◆ WORK REQUEST:
The data below holds the lines to copy: everything from the line containing "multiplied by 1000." to the line containing "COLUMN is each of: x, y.", both ends included, set down exactly.

◆ ENTRIES SUPPLIED:
◇ ◇ ◇ ◇ ◇
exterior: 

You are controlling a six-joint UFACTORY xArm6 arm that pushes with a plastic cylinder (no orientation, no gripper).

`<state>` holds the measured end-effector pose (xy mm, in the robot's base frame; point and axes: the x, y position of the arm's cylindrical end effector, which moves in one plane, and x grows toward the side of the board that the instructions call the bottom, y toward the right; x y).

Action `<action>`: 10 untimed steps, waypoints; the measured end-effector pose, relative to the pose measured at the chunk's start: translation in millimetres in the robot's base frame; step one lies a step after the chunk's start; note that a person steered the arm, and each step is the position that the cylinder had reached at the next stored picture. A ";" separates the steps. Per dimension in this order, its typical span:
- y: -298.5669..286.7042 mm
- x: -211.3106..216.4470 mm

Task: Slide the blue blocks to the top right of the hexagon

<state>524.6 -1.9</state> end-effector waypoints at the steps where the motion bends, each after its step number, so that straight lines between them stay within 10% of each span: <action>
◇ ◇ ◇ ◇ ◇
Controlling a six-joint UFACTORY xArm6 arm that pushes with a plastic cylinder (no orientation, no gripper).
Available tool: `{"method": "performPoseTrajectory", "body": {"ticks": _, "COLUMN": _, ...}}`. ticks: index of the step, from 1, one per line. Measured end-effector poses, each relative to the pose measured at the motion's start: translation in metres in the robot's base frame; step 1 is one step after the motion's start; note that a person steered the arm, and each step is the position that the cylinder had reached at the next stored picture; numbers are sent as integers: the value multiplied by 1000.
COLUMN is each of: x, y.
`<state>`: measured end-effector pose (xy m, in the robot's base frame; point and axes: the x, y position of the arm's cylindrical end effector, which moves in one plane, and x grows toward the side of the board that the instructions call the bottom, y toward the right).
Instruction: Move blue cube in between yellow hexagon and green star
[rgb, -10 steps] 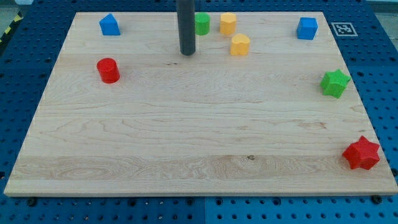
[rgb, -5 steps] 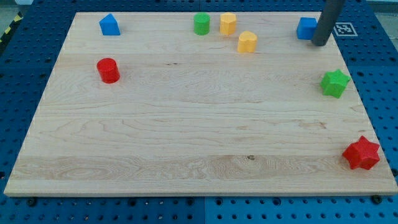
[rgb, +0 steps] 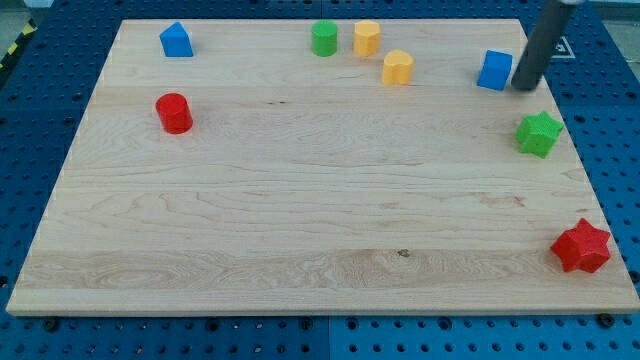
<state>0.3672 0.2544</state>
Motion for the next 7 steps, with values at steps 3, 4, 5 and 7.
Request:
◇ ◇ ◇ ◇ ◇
◆ WRITTEN RESPONSE:
Available tool: `{"method": "performPoseTrajectory", "body": {"ticks": _, "COLUMN": _, ...}}`. ticks: index of the step, from 1, one per line. Measured end-effector poses, each relative to the pose measured at the motion's start: translation in metres in the robot's base frame; step 1 is one step after the motion's start; note that a person steered the arm, and each step is the position that the cylinder had reached at the next stored picture; numbers are sent as integers: the value multiplied by 1000.
COLUMN is each of: x, y.

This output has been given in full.